* Try it *
Which lines of the data below contain "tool"? Please show them all.

* Information supplied *
[Start of section]

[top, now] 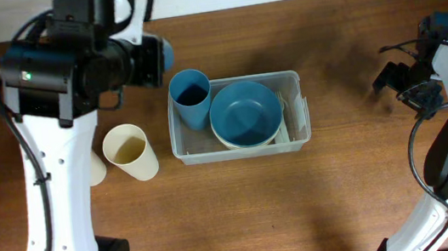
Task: Pack container
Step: 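Carry the second blue cup right and stack it into the first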
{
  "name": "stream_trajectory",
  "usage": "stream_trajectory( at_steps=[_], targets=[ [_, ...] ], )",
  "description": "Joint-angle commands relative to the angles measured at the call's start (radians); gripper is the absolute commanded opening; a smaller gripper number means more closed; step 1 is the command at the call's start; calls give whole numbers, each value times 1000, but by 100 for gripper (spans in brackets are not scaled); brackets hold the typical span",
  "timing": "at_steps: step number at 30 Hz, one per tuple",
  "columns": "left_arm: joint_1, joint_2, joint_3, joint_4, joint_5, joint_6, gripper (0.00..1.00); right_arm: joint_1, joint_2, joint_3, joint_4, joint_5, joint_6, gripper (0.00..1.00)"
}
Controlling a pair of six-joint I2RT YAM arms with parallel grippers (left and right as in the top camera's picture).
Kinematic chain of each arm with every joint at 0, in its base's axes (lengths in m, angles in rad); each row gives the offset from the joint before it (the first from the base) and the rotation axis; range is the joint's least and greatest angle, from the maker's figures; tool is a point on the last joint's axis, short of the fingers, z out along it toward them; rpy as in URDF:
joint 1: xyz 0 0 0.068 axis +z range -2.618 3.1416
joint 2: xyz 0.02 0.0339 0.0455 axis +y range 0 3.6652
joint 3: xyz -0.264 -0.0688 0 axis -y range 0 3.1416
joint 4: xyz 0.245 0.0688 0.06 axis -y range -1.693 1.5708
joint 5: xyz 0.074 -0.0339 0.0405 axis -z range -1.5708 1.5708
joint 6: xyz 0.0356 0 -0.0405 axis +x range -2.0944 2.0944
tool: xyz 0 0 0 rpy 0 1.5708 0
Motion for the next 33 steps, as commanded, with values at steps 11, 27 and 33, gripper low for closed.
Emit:
stream_trajectory(
  at_steps=[11, 27, 33],
  targets=[
    [-97, 31, -19, -32, 6, 54, 2, 3, 0, -3, 0, 9, 11, 99],
    [-97, 216, -60, -6, -20, 54, 1, 3, 0, -3, 0, 9, 11, 99],
    [-97, 228, -60, -6, -31, 53, 11, 3, 0, -3, 0, 9, 11, 99]
  ],
)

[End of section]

* Result of this exercise *
Kinematic chain of each arm with every joint at 0, in its base's axes (lengths in m, angles in rad); each row gives the offset from the joint before it (the first from the base) and the rotation axis; range is the joint's least and greatest angle, from the maker's figures; tool is a point on the last joint's axis, short of the fingers, z out along it toward them; rpy as in URDF:
tool: xyz 0 0 0 rpy 0 1.5708 0

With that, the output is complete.